CDUs: The Brains of Direct Liquid Cooling

By Gordon Johnson, Senior CFD Manager, Subzero Engineering.

2 weeks ago Posted in Power & Cooling

Traditional air cooling has hit its limits as rack power densities surpass 100 kW due to the relentless growth of AI and high-performance computing (HPC) workloads. Already, CPUs and GPUs exceed 700–1000 W per socket, while projections estimate 1500 W+ going forward. Fans and heat sinks are just unable to handle these thermal loads at scale; air cooling has hit its limits.

Hybrid cooling strategies are becoming the only scalable, sustainable path forward.

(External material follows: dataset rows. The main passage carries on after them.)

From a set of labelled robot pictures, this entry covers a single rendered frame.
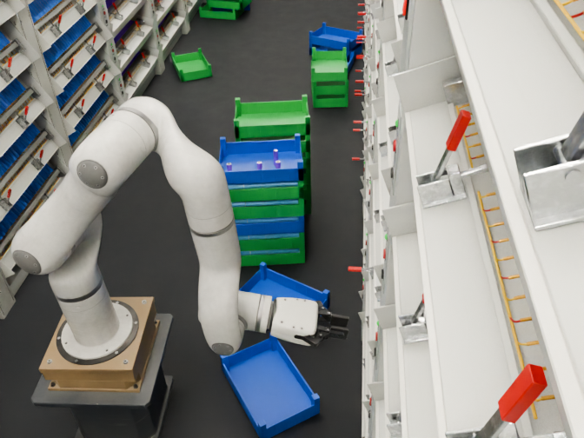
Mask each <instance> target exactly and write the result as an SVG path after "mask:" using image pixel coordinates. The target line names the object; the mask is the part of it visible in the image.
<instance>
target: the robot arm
mask: <svg viewBox="0 0 584 438"><path fill-rule="evenodd" d="M151 151H155V152H156V153H157V154H158V155H159V156H160V157H161V159H162V163H163V170H164V173H165V175H166V178H167V180H168V182H169V184H170V186H171V188H172V189H173V190H174V191H175V192H176V193H177V194H178V195H179V196H180V197H181V199H182V203H183V206H184V209H185V213H186V216H187V219H188V223H189V228H190V232H191V235H192V238H193V242H194V244H195V248H196V253H197V256H198V259H199V264H200V273H199V285H198V308H199V309H198V320H199V322H200V323H201V324H202V330H203V333H204V336H205V338H206V341H207V343H208V345H209V346H210V348H211V349H212V350H213V351H214V352H215V353H217V354H219V355H233V354H234V353H235V352H236V351H237V350H238V349H239V348H240V346H241V344H242V339H243V336H244V331H245V330H250V331H255V332H260V333H265V334H266V329H269V332H271V333H270V335H272V336H274V337H276V338H279V339H282V340H284V341H287V342H293V343H297V344H301V345H306V346H313V347H315V348H316V347H317V346H318V344H319V343H320V342H321V341H323V340H325V339H328V338H329V337H333V338H337V339H343V340H346V339H347V336H348V329H347V328H346V327H347V325H348V320H349V317H348V316H345V315H335V314H332V312H331V311H329V310H327V309H326V308H325V307H323V305H322V302H321V301H310V300H305V299H299V298H288V297H279V298H276V299H275V300H274V301H271V299H272V296H270V295H260V294H255V293H250V292H245V291H240V290H239V281H240V273H241V264H242V258H241V250H240V245H239V240H238V235H237V230H236V222H235V218H234V212H233V208H232V203H231V200H230V194H229V187H228V183H227V179H226V176H225V173H224V170H223V168H222V166H221V164H220V163H219V162H218V161H217V160H216V159H215V158H214V157H213V156H212V155H210V154H209V153H207V152H206V151H204V150H203V149H201V148H199V147H198V146H196V145H195V144H193V143H192V142H191V141H190V140H189V139H188V138H187V137H186V136H185V135H184V134H183V133H182V132H181V131H180V129H179V127H178V126H177V124H176V121H175V119H174V117H173V115H172V113H171V112H170V110H169V108H168V107H167V106H166V105H165V104H163V103H162V102H160V101H158V100H156V99H155V98H152V97H147V96H137V97H133V98H131V99H129V100H128V101H126V102H125V103H123V104H122V105H121V106H120V107H119V108H118V109H117V110H115V111H114V112H113V113H112V114H111V115H110V116H109V117H108V118H107V119H106V120H105V121H103V122H102V123H101V124H100V125H99V126H98V127H97V128H96V129H95V130H94V131H93V132H92V133H91V134H89V135H88V136H87V137H86V138H85V139H84V141H83V142H82V143H81V144H80V145H79V146H78V148H77V149H76V150H75V152H74V153H73V155H72V156H71V158H70V160H69V169H70V171H69V172H68V174H67V175H66V177H65V178H64V179H63V181H62V182H61V184H60V185H59V186H58V188H57V189H56V190H55V192H54V193H53V194H52V195H51V196H50V198H49V199H48V200H47V201H46V202H45V203H44V204H43V206H42V207H41V208H40V209H39V210H38V211H37V212H36V213H35V214H34V215H33V216H32V217H31V218H30V219H29V221H27V222H26V223H25V224H24V225H23V226H22V228H20V229H19V230H18V231H17V233H16V234H15V236H14V238H13V240H12V243H11V254H12V257H13V259H14V261H15V263H16V264H17V266H19V267H20V268H21V269H22V270H24V271H25V272H28V273H30V274H32V275H47V274H49V282H50V286H51V288H52V291H53V293H54V295H55V297H56V299H57V301H58V303H59V306H60V308H61V310H62V311H63V314H64V316H65V318H66V321H67V323H66V324H65V326H64V328H63V332H62V337H61V340H62V345H63V348H64V349H65V351H66V352H67V353H68V354H69V355H71V356H73V357H75V358H78V359H84V360H91V359H96V358H101V357H104V356H106V355H109V354H111V353H113V352H114V351H116V350H117V349H119V348H120V347H121V346H122V345H123V344H124V343H125V342H126V341H127V340H128V338H129V336H130V334H131V331H132V329H133V320H132V316H131V314H130V312H129V311H128V310H127V309H126V308H125V307H124V306H122V305H120V304H117V303H113V302H112V301H111V299H110V295H109V292H108V290H107V288H106V286H105V283H104V280H103V277H102V275H101V272H100V269H99V268H98V265H97V257H98V253H99V249H100V243H101V237H102V229H103V221H102V214H101V211H102V210H103V209H104V208H105V206H106V205H107V204H108V203H109V202H110V200H111V199H112V198H113V197H114V196H115V194H116V192H117V191H118V190H119V188H120V187H121V186H122V185H123V184H124V182H125V181H126V180H127V179H128V178H129V176H130V175H131V174H132V173H133V172H134V171H135V170H136V168H137V167H138V166H139V165H140V164H141V163H142V162H143V160H144V159H145V158H146V157H147V156H148V155H149V154H150V152H151ZM320 315H321V316H320ZM317 322H329V324H330V325H334V326H339V327H344V328H339V327H334V326H331V328H328V327H323V326H320V325H317ZM318 331H322V332H318ZM314 337H315V338H314Z"/></svg>
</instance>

Single-phase direct-to-chip (DTC) liquid cooling has emerged as the most practical and serviceable solution, delivering coolant directly to cold plates attached to processors and accelerators. However, Direct Liquid Cooling (DLC) cannot be scaled safely or efficiently with plumbing alone. The key enabler is the Coolant Distribution Unit (CDU) – a system that integrates pumps, heat exchangers, sensors, and control logic into a coordinated package.

CDUs are often mistaken for passive infrastructure. But far from being a passive subsystem, they act as the brains of DLC, orchestrating isolation, stability, adaptability, and efficiency to make DTC viable at data center scale. They serve as the intelligent control layer for the entire thermal management system.

Intelligent Orchestration

CDUs do a lot more than just transport fluid around the cooling system. They think, adapt, and protect the liquid cooling portion of the hybrid cooling system. They maintain redundancy to ensure continuous operation, control flow, and pressure using automated valves and variable speed pumps, filter particulates to protect cold plates, and maintain coolant temperature above the dew point to prevent condensation. They contribute to the precise, intelligent, and flexible coordination of the complete thermal management system.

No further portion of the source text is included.